BAG lehnt Entschädigung für schwerbehinderten Stellenbewerber ab

Wer zu spät mit dem Hinweis auf seine Schwerbehinderung kommt, kann wegen der unterbliebenen Einladung zum Bewerbungsgespräch von einem öffentlichen Arbeitgeber auch keine Entschädigung verlangen. Um sich mögliche Entschädigungsansprüche zu sichern, muss spätestens bis Ablauf der Bewerbungsfrist über die bestehende Schwerbehinderung informiert werden, entschied das Bundesarbeitsgericht (BAG) in Erfurt in einem am Donnerstag, 15.04.2021, veröffentlichten Urteil (AZ: 8 AZR 171/20).

Geklagt hatte ein schwerbehinderter Diplom-Verwaltungswirt aus Bayern. Dieser hatte sich im September 2017 auf die Stelle eines/einer „Leiters/in des Sachgebietes ‚Bauen und Wohnen‘ “ bei einer großen Kreisstadt beworben. Erst knapp zwei Monate später teilte er dem öffentlichen Arbeitgeber seine Schwerbehinderung mit.

Dies war zu spät, um die Schwerbehinderung im Auswahlverfahren noch zu berücksichtigen. Der schwerbehinderte Kläger erhielt eine Absage. Sowohl die Bewerbungsfrist als auch das interne Auswahlverfahren waren zum Zeitpunkt des Hinweises über die Schwerbehinderung abgeschlossen. Lediglich der Stadtrat musste über die getroffene Bewerberauswahl noch formal entscheiden.

Der Kläger fühlte sich wegen seiner Schwerbehinderung diskriminiert. Als öffentlicher Arbeitgeber sei die Stadt nach den gesetzlichen Bestimmungen verpflichtet, fachlich geeignete schwerbehinderte Stellenbewerber zum Bewerbungsgespräch einzuladen. Durch seinen nachgereichten Hinweis habe die Stadt auch von seiner Schwerbehinderung gewusst. Da sie ihn nicht zum Vorstellungsgespräch eingeladen habe, liege ein Indiz für eine Diskriminierung wegen seiner Behinderung vor. Er verlangte eine Entschädigung in Höhe von mindestens 24.875,00 €.
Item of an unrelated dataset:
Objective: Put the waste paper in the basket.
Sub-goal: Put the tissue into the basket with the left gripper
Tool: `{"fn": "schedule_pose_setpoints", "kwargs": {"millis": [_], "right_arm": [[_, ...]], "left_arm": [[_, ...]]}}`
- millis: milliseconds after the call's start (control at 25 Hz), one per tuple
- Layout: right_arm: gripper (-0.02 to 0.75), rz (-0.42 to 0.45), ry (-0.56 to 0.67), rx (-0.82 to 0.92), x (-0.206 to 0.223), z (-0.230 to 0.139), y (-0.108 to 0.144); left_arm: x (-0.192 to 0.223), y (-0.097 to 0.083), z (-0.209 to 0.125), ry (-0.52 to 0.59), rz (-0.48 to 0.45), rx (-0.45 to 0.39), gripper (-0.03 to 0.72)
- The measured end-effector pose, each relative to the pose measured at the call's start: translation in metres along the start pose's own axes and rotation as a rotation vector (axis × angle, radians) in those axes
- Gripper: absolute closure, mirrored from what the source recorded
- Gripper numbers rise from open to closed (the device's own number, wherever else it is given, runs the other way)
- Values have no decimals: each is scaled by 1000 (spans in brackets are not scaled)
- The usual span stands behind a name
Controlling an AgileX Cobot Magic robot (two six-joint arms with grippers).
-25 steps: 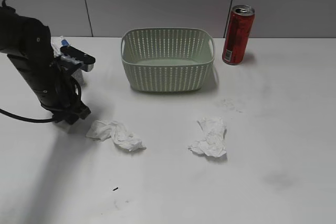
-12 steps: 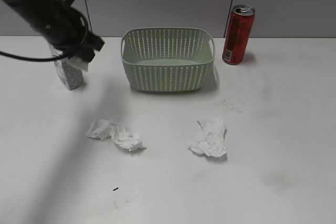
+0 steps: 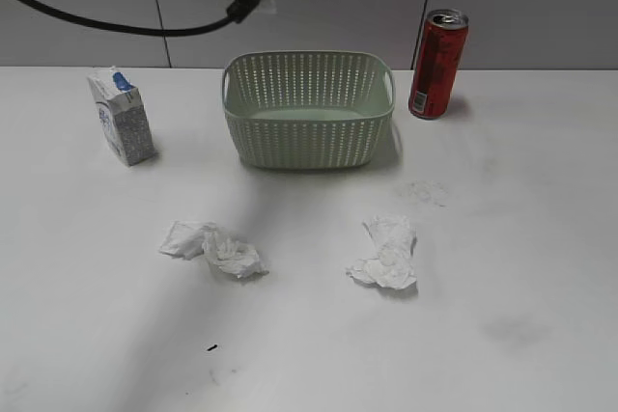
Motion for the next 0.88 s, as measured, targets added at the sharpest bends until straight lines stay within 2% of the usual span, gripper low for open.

Pflicht zur rechtzeitigen Information

Das BAG wies mit Urteil vom 17.12.2020 den Entschädigungsanspruch ab. Zwar sei ein öffentlicher Arbeitgeber tatsächlich grundsätzlich verpflichtet, fachlich geeignete schwerbehinderte Stellenbewerber zum Vorstellungsgespräch einzuladen. Dafür müssen der Arbeitgeber aber auch von der Schwerbehinderung wissen. Nur dann könne er gesetzliche Verfahrens- und Förderpflichten für schwerbehinderte Bewerber einhalten.

Damit öffentliche Arbeitgeber die Schwerbehinderung berücksichtigen können, müsse der Stellenbewerber daher „rechtzeitig“ über seine Behinderung informieren. „Rechtzeitig“ bedeute, dass „regelmäßig“ im Bewerbungsschreiben oder im Lebenslauf auf die Schwerbehinderung hingewiesen werde. Spätestens bis Ablauf der Bewerbungsfrist könne ein Bewerber die Information noch nachreichen.

Dies habe hier der Kläger aber nicht getan. Für den Arbeitgeber sei es daher nicht mehr zumutbar gewesen, den Hinweis über die Schwerbehinderung zu berücksichtigen, befand das BAG.